Please print the data that follows, keeping every line exact.
=== Begin Enclosure ===
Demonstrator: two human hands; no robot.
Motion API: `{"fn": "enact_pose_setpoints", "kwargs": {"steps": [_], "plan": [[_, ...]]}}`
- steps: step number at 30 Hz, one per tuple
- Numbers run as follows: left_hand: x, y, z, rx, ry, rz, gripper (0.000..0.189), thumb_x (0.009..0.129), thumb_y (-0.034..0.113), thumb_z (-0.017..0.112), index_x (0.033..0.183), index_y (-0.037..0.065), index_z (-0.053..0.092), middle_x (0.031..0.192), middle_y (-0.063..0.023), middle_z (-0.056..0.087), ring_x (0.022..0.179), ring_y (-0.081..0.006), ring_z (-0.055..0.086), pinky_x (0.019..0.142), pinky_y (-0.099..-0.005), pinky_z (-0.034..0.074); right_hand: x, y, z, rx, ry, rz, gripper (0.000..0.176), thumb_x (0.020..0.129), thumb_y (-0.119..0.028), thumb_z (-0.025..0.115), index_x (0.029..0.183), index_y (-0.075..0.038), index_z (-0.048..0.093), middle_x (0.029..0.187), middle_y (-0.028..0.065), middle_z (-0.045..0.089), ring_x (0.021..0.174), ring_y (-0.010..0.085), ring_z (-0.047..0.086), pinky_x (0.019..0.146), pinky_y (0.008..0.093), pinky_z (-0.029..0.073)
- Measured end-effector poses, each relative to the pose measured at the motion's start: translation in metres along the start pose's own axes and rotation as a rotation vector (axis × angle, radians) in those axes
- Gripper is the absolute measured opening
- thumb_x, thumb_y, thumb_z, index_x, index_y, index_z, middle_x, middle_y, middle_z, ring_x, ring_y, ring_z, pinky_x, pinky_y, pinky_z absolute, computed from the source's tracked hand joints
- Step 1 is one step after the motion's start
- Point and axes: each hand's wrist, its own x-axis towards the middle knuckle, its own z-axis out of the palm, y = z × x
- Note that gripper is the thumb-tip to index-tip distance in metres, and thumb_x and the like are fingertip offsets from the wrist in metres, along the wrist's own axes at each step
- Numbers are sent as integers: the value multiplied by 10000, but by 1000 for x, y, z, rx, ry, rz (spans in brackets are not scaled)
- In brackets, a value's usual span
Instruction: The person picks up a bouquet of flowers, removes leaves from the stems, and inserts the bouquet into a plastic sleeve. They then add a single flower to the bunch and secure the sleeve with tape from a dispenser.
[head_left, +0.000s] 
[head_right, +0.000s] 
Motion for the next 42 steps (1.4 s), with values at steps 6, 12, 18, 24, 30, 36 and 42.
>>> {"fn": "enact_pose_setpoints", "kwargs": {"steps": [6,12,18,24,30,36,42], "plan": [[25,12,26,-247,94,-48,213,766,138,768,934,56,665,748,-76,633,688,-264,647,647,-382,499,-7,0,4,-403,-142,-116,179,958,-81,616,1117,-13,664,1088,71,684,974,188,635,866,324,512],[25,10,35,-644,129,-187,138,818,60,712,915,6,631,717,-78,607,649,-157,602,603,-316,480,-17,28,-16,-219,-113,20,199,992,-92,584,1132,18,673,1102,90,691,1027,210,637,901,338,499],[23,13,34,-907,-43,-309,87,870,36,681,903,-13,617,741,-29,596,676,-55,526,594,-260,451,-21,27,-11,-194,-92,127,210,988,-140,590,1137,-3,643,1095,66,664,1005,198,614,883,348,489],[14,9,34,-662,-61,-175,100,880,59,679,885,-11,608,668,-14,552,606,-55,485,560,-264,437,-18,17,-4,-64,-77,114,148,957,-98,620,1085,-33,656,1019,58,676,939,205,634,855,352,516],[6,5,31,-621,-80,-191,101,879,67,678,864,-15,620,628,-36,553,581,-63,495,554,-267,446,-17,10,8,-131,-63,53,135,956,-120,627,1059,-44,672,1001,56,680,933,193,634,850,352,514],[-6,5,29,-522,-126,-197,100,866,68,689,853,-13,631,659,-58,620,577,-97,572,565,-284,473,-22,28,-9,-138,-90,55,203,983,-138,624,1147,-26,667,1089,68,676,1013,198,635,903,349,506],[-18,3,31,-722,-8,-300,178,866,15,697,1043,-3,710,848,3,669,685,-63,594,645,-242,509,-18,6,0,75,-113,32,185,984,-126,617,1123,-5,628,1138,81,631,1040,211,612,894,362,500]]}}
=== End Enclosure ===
◆ **ANSWER SPACE**
Demonstrator: two human hands; no robot.
Motion API: `{"fn": "enact_pose_setpoints", "kwargs": {"steps": [_], "plan": [[_, ...]]}}`
- steps: step number at 30 Hz, one per tuple
- Numbers run as follows: left_hand: x, y, z, rx, ry, rz, gripper (0.000..0.189), thumb_x (0.009..0.129), thumb_y (-0.034..0.113), thumb_z (-0.017..0.112), index_x (0.033..0.183), index_y (-0.037..0.065), index_z (-0.053..0.092), middle_x (0.031..0.192), middle_y (-0.063..0.023), middle_z (-0.056..0.087), ring_x (0.022..0.179), ring_y (-0.081..0.006), ring_z (-0.055..0.086), pinky_x (0.019..0.142), pinky_y (-0.099..-0.005), pinky_z (-0.034..0.074); right_hand: x, y, z, rx, ry, rz, gripper (0.000..0.176), thumb_x (0.020..0.129), thumb_y (-0.119..0.028), thumb_z (-0.025..0.115), index_x (0.029..0.183), index_y (-0.075..0.038), index_z (-0.048..0.093), middle_x (0.029..0.187), middle_y (-0.028..0.065), middle_z (-0.045..0.089), ring_x (0.021..0.174), ring_y (-0.010..0.085), ring_z (-0.047..0.086), pinky_x (0.019..0.146), pinky_y (0.008..0.093), pinky_z (-0.029..0.073)
- Measured end-effector poses, each relative to the pose measured at the motion's start: translation in metres along the start pose's own axes and rotation as a rotation vector (axis × angle, radians) in those axes
- Gripper is the absolute measured opening
- thumb_x, thumb_y, thumb_z, index_x, index_y, index_z, middle_x, middle_y, middle_z, ring_x, ring_y, ring_z, pinky_x, pinky_y, pinky_z absolute, computed from the source's tracked hand joints
- Step 1 is one step after the motion's start
- Point and axes: each hand's wrist, its own x-axis towards the middle knuckle, its own z-axis out of the palm, y = z × x
- Note that gripper is the thumb-tip to index-tip distance in metres, and thumb_x and the like are fingertip offsets from the wrist in metres, along the wrist's own axes at each step
- Numbers are sent as integers: the value multiplied by 10000, but by 1000 for x, y, z, rx, ry, rz (spans in brackets are not scaled)
- In brackets, a value's usual span
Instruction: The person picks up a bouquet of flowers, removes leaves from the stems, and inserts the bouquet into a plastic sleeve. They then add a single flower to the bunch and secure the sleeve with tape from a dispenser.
[head_left, +0.000s] 
[head_right, +0.000s] 
Motion for the next 42 steps (1.4 s), with values at steps 6, 12, 18, 24, 30, 36 and 42.
>>> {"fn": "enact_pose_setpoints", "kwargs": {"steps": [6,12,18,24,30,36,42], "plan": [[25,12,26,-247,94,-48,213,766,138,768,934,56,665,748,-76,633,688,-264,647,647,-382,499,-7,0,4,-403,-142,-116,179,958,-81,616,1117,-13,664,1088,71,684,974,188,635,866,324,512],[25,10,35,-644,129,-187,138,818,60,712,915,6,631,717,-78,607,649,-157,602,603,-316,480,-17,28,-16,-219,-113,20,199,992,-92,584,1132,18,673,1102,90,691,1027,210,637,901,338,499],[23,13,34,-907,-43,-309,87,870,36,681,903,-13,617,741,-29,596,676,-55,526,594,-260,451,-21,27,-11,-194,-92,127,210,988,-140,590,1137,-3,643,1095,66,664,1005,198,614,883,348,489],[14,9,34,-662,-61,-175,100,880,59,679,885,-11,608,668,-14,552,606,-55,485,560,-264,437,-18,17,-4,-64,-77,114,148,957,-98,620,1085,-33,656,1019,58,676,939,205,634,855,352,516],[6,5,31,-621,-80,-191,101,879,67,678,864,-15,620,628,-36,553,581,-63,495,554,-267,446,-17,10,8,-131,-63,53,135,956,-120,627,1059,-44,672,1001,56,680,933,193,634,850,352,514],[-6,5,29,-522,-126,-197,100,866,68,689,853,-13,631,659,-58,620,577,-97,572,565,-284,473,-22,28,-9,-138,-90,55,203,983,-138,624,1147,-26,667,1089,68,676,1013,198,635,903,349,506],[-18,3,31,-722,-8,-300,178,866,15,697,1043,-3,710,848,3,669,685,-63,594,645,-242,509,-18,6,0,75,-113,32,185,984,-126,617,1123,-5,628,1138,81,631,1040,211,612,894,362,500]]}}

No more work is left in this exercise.